Message non lu par Bardamu »

Boubou Balboa a écrit :
Oui m'enfin, c'est dommage que de l'autre côté, la gauche française de gauche (front de gauche certain, npa?) ils ne rompent pas avec cette Union européenne. Même dans les discours, ils sont toujours dans le cadre ordo-libéral: constitutionnalisation des choix de politiques économiques aka budgétaires et monétaires. Même La gauche radicale grecque est pour rester dans cette europe-là...

Les arguments de Chauprade peuvent être celles de la gauche radicale. Et qu'on ne vienne pas nous sortir le nationalisme guerrier, en 1914 la IInde Internationale socialiste a échoué à empêcher la guerre!

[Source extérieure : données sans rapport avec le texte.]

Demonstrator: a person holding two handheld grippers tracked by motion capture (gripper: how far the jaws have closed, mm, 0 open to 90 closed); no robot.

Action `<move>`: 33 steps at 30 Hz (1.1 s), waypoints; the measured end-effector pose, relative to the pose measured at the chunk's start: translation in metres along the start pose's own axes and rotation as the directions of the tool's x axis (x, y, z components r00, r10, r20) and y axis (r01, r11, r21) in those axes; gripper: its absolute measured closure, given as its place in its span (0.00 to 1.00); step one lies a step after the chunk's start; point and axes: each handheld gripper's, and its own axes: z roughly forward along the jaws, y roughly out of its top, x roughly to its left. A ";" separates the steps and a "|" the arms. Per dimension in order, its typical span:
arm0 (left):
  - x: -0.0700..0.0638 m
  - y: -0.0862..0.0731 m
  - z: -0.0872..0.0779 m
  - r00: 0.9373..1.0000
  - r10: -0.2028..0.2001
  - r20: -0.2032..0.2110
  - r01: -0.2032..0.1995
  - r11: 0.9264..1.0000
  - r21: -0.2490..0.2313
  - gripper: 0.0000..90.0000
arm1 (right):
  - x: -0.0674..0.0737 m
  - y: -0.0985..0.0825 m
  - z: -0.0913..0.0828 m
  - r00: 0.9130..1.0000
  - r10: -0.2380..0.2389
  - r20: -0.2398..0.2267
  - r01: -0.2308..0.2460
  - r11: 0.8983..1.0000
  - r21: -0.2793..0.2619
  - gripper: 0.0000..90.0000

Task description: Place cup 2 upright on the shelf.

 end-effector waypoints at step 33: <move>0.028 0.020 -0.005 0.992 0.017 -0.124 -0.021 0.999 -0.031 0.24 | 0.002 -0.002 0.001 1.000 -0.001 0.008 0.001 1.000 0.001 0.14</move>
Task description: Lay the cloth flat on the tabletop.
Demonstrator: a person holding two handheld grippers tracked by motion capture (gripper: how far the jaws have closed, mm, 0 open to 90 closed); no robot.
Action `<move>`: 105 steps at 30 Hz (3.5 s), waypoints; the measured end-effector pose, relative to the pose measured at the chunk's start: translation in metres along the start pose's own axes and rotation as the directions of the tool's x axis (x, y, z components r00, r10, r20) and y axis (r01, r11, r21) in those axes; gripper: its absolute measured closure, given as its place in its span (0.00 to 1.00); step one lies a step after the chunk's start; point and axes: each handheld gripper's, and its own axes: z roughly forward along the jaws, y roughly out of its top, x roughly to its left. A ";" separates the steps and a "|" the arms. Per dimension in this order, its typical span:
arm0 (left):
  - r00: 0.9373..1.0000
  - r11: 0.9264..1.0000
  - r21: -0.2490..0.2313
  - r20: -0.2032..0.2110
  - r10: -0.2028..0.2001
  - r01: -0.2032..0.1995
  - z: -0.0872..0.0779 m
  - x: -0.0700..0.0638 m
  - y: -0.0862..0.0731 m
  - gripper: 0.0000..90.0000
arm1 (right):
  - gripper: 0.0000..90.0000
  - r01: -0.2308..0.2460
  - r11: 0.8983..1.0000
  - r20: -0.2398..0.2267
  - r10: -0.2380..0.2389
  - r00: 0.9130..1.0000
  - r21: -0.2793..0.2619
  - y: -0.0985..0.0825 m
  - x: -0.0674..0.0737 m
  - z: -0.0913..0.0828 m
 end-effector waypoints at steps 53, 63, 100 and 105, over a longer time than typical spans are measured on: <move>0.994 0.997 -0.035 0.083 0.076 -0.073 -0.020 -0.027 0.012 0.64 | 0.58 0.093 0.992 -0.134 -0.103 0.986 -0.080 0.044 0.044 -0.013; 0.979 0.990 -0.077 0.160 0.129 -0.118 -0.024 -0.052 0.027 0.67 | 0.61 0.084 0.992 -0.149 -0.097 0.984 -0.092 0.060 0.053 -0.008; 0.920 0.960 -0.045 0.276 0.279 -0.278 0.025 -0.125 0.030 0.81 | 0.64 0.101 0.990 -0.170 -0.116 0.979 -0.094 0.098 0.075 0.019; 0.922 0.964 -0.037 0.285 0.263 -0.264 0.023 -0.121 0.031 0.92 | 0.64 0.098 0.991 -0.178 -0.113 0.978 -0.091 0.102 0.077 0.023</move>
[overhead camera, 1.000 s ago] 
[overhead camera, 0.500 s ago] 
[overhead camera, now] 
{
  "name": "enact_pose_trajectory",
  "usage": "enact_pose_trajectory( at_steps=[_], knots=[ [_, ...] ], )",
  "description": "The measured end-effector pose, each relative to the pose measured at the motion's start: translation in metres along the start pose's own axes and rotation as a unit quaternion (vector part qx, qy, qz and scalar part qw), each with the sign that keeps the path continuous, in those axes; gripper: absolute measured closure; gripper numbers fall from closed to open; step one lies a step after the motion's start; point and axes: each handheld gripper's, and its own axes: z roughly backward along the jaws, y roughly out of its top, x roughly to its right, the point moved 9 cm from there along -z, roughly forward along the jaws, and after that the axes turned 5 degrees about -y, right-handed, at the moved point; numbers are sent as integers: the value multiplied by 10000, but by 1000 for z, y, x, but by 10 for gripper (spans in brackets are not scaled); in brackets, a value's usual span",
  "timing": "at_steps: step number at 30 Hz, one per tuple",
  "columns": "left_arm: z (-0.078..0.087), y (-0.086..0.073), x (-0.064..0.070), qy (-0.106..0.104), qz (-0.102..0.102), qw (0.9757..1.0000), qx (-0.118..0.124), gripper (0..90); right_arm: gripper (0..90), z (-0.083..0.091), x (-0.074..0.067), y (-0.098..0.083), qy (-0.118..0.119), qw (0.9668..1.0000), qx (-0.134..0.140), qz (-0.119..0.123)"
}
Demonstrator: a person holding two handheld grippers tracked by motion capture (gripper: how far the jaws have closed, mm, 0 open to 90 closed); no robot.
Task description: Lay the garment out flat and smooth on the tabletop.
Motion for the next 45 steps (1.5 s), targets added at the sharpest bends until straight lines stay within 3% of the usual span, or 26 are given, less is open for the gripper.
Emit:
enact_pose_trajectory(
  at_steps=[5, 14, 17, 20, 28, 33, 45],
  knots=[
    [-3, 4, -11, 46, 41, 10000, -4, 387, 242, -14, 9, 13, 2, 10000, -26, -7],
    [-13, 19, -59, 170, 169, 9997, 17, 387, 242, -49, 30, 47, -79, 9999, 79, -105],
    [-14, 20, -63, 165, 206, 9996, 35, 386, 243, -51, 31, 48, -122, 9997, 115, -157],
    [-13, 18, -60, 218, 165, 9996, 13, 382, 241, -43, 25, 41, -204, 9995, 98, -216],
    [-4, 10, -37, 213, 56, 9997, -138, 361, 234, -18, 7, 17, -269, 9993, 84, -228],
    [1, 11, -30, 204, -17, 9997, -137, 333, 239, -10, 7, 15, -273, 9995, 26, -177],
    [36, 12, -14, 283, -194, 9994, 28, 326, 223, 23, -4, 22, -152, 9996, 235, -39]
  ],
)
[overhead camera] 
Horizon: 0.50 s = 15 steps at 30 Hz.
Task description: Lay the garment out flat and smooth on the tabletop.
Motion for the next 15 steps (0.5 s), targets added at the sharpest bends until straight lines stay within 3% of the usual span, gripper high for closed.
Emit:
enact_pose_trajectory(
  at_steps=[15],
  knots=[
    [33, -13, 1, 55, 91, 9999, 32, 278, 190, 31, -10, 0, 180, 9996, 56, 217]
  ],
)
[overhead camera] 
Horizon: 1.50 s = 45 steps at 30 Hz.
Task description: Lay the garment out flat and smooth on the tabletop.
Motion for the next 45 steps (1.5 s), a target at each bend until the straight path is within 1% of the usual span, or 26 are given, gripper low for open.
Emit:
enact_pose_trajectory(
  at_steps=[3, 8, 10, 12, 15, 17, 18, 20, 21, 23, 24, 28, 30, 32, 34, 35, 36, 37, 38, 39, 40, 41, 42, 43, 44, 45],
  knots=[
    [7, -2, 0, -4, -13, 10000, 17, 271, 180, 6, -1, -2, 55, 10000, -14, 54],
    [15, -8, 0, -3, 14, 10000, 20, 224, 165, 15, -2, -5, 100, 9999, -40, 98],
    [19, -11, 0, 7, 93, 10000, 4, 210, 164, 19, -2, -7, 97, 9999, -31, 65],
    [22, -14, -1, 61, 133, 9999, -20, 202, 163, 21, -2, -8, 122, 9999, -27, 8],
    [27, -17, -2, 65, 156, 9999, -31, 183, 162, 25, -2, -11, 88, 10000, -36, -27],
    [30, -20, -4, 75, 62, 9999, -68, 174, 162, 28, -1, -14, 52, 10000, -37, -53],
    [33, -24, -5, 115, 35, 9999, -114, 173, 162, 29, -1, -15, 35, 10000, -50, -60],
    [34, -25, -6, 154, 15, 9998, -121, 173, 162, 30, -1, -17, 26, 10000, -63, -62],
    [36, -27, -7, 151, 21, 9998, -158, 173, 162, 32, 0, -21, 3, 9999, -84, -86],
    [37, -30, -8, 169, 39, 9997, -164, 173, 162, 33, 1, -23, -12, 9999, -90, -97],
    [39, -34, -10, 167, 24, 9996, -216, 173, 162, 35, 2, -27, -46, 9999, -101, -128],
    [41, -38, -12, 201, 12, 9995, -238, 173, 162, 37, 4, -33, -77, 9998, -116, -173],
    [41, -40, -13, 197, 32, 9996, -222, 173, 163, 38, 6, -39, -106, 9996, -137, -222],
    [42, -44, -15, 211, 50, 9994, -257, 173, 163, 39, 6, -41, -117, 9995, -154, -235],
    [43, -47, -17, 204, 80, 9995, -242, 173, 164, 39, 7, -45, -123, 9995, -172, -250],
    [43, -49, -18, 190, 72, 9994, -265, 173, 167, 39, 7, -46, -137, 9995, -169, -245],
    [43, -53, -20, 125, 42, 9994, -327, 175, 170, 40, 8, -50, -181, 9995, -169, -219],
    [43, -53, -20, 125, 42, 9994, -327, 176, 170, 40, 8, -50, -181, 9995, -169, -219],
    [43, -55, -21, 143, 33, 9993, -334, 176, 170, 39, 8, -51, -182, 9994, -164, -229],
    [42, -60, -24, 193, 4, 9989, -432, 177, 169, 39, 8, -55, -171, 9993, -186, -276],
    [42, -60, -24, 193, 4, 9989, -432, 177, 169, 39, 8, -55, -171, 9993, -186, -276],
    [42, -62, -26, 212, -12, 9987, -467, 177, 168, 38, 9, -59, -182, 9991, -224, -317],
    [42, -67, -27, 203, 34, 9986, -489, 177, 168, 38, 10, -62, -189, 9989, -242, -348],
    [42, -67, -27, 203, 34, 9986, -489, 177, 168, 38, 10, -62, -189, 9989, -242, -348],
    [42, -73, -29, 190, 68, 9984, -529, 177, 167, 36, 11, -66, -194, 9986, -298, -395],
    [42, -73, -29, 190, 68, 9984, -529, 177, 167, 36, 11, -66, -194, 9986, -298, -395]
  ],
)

Je déplorais les postures de la gauche de gauche française! Le discours du FN est plus facile c'est évident: on sort de l'UE et on voit après! :wink: Et pourtant, c'est nécessaire, c'est évident :evil:
Les anglais continuent de se faire glisser quenelle sur quenelle à propos de l'UE, l'opinion publique est assez largement pour une sortie de l'UE, mais l'établissement les garde prisonnier! Après, pour les anglais c'est de leur faute, ils n'ont qu'à tous voter pour un parti eurosceptique qui fera réellement un référendum au lieu de se faire mener par le bout du nez par Cameron...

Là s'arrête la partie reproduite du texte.